A Database Model for a Taxi Service

The history of “calling a cab” began in 17th century London. In most places, cabs are more affordable than ever. They are also becoming a lot more accessible: we can order a taxi by phone, via mobile applications, or on the Web. Or we can use the same techniques that have been working for hundreds of years – line up at a cab station or flag one down on the street.

The taxi business model isn’t stagnant by any means. Newer concepts like Uber and Lyft are gaining popularity and will certainly have an impact on the future of taxi services. Of course, all of this complicates the lives of those who run cab companies. Let’s take a look at the pertinent parts of a data model that a cab company could use to stay organized.

What Do We Want to Achieve with This Cab Database Model?

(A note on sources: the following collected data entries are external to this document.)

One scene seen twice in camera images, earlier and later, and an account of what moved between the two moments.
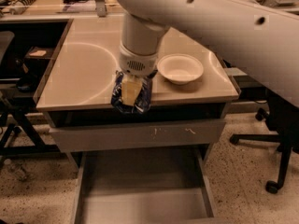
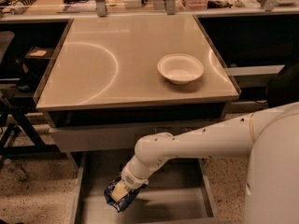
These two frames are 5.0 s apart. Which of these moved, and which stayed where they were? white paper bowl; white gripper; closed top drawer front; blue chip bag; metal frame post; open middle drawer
Moved: white gripper; blue chip bag
Stayed: metal frame post; white paper bowl; open middle drawer; closed top drawer front
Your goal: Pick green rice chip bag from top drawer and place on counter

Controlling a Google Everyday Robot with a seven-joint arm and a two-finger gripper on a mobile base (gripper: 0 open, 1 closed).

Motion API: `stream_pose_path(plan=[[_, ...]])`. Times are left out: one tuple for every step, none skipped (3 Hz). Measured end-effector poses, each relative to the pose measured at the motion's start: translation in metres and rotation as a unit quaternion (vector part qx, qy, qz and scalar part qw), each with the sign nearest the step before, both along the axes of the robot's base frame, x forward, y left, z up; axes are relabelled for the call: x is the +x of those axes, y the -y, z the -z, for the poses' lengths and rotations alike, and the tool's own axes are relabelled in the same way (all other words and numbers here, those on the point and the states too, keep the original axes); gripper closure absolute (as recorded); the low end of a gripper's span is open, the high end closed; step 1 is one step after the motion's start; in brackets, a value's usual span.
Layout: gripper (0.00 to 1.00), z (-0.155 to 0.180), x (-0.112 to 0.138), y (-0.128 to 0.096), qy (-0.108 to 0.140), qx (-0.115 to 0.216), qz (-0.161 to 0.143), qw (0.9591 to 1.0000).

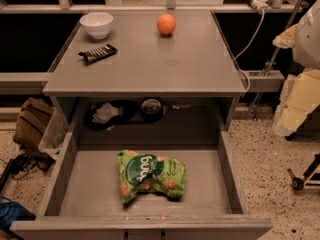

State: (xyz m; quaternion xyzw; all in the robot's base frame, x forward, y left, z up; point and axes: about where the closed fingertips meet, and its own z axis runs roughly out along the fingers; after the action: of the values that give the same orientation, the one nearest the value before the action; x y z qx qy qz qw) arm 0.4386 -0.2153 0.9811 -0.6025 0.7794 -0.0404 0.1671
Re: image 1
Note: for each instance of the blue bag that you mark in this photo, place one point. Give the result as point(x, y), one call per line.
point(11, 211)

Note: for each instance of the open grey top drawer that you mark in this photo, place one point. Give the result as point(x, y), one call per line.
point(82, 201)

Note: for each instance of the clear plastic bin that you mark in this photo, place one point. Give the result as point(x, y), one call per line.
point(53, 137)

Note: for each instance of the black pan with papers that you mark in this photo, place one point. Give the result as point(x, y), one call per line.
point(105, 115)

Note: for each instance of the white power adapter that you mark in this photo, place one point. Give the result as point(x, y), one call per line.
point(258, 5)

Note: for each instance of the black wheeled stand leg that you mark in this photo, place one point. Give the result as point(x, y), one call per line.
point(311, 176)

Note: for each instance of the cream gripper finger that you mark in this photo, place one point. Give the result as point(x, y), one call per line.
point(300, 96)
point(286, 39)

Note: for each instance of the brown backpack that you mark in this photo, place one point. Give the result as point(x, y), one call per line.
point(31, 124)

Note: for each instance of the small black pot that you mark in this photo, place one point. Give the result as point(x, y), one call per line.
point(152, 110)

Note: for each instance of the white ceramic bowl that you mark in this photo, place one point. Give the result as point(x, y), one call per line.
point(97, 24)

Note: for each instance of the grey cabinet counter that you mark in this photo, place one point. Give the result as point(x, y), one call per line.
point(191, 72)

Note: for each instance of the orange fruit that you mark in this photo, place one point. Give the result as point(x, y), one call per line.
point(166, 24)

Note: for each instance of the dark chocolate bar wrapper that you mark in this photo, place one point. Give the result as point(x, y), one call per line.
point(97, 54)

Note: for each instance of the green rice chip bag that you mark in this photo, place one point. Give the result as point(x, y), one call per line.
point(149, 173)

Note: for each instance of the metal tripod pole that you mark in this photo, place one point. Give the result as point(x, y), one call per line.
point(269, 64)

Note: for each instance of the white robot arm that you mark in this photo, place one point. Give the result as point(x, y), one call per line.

The model presented in this article will be able to:

  • Create driver schedules
  • Track driver availability in real time
  • Provide drivers with a list of potential rides
  • Allow drivers to select a ride from the list
  • Calculate drivers’ working hours and earnings
  • Store various statistics (e.g. percentage of rides that cancel, payments per driver per month, etc.)

What Do We Need to Know About Taxi Companies?

Before we design a data model for a cab company, we should be able to answer the following questions:

  1. When do drivers work?
    In most cab companies, drivers have predefined schedules. We’ll know the exact times when the driver starts and ends a shift. In some cases, the shift’s start and end times are not defined in advance. For example, members of a cab association can log in and start working whenever they want. They can also log out and end their shift when they choose. Our model should be able to support both options.
  2. Can a driver work multiple shifts on the same day?
    If the driver is a member of a cab association, they may be able to work in the morning, go home, and then work again that same evening. However, in some areas (like New York City) there are legal restrictions on shift length and/or how many hours cab drivers can work each day.
  3. 3. Who initiates a ride?
    In most cases, a customer will contact the taxi call center and the dispatcher will enter their request into the system. Another scenario occurs when the customer orders a cab directly (by way of mobile app, for instance) and there is no call center employee involved in the process. A third option – which also bypasses the call center – occurs when a customer gets a cab at the station or hails one on the street.